During an appearance yesterday on talk radio - at almost the same time as Obama co-chair Jesse Jackson Jr. questioned Hillary's tears - New York Attorney General Andrew Cuomo used some words with a very troublesome racial history, apparently in reference to Barack Obama.

"It's not a TV crazed race. Frankly you can't buy your way into it," Cuomo said, according to Albany Times Union reporter Rick Karlin. He then added, "You can't shuck and jive at a press conference. All those moves you can make with the press don't work when you're in someone's living room."

You see folks, this is what I'm talking about. This whole "post-racial" nonsense is a simple fantasy or delusion uttered by people who think race isn't a problem anymore. I'd like that to be the case as much as anyone else, but the fact of the matter is for Democrats, the alleged party of tolerance, this kind of bush-league nonsense exposes the real problem -- that the lack of engagement on how race and political races bring out the worst in people, and plays to the base fears of voters.

As predicted, Clinton supporter Andrew Cuomo unleashes "shuck and jive" then issues a statement that his comments were "taken out of context," since he later complimented Obama. [Be prepared to see that statement trotted out frequently in the future when it comes to incidents like this.]

"It was never about Obama in the first place," Cuomo told me of the use of the phrase, which he said he was using "as a synonym for 'bob and weave'.'"

My god.
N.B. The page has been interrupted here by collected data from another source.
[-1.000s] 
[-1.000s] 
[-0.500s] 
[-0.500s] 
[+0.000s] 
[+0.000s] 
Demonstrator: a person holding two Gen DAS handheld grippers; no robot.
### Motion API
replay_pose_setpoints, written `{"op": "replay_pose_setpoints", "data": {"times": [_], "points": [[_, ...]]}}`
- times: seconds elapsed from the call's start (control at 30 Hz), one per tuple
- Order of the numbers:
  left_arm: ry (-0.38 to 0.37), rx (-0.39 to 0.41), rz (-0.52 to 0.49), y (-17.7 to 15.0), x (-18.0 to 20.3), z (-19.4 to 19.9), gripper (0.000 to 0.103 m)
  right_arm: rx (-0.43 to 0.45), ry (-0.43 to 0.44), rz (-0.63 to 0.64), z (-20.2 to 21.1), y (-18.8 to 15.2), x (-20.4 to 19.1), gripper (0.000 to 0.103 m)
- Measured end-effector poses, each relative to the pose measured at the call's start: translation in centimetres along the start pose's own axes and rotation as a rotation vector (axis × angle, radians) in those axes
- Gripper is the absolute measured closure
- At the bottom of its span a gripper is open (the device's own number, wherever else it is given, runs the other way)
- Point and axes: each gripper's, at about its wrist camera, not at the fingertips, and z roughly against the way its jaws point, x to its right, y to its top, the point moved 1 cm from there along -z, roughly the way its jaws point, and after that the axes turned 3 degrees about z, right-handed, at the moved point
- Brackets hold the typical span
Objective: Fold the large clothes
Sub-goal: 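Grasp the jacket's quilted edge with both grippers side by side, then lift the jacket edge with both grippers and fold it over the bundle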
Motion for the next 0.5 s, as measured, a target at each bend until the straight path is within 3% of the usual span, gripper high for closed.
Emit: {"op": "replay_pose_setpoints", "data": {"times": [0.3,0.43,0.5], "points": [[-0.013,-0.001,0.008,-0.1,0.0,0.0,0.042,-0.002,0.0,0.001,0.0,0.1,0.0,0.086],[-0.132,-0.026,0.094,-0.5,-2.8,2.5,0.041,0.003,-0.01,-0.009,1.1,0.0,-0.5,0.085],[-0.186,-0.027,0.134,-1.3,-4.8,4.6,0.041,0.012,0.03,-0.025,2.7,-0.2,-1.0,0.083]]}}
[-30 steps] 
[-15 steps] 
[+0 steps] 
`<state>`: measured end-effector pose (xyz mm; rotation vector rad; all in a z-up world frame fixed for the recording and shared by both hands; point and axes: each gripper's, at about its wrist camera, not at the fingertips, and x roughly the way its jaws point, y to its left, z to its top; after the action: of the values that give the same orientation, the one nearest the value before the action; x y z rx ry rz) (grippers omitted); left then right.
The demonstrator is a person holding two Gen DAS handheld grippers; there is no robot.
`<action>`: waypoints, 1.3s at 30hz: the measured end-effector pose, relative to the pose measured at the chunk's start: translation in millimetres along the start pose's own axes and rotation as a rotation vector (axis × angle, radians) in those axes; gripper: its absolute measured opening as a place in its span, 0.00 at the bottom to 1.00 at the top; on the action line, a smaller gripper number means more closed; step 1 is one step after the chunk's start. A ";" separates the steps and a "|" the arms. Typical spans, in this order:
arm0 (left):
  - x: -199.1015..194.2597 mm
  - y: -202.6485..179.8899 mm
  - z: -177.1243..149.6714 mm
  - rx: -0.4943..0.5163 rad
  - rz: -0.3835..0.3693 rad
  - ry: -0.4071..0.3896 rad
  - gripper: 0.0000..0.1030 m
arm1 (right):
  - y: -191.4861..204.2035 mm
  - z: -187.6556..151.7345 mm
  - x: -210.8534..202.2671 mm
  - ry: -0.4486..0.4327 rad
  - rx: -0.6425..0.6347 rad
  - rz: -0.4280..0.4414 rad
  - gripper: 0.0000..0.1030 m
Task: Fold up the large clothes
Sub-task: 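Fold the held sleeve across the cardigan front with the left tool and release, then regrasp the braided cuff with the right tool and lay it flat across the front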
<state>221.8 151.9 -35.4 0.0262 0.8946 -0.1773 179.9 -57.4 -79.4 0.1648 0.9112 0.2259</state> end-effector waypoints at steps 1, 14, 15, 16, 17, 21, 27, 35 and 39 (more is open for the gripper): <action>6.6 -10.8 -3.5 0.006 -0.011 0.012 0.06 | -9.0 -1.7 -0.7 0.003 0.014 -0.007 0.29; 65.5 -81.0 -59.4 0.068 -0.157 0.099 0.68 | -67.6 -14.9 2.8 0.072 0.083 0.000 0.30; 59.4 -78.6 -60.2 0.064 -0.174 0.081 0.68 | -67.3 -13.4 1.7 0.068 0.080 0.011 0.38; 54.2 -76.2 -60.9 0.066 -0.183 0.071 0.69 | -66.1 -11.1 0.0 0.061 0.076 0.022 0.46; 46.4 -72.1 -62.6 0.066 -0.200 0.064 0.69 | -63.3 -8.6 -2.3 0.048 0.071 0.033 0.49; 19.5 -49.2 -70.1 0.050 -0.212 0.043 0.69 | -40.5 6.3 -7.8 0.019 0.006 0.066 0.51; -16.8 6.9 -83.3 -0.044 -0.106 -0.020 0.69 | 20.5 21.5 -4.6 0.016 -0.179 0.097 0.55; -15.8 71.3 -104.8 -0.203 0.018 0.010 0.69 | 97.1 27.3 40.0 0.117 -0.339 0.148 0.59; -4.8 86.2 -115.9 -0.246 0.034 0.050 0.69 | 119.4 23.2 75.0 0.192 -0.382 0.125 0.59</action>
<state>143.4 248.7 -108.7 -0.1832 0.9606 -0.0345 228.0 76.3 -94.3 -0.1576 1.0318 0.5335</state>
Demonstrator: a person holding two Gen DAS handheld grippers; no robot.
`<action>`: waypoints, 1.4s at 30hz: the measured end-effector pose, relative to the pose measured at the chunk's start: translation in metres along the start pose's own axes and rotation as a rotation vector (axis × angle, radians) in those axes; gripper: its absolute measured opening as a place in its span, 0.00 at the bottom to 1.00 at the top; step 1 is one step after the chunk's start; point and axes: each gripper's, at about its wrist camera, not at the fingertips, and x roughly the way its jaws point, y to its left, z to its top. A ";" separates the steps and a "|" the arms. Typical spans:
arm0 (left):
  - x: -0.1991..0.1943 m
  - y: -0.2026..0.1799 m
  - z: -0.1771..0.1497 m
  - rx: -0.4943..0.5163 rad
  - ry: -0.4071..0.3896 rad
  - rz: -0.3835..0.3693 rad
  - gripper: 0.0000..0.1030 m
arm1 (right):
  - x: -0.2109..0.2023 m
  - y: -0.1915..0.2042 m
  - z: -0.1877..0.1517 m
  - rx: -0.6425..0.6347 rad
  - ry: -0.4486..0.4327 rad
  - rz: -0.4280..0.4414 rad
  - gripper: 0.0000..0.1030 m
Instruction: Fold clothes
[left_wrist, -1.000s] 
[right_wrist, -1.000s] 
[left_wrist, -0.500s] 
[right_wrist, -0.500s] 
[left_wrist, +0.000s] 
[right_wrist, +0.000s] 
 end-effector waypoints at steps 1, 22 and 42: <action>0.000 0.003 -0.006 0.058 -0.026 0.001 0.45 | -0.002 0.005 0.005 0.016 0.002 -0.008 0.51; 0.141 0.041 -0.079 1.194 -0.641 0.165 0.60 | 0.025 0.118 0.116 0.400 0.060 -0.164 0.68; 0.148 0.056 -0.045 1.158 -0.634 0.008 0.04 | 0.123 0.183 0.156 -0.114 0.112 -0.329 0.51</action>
I know the smarter-than-thou political set thinks we're all rubes out here, but come on, this is incredible. This is what "shuck and jive" means, and it doesn't have anything to do with boxing, rope-a-dope, or anything benign:

"To shuck and jive" originally referred to the intentionally misleading words and actions that African-Americans would employ in order to deceive racist Euro-Americans in power, both during the period of slavery and afterwards. The expression was documented as being in wide usage in the 1920s, but may have originated much earlier.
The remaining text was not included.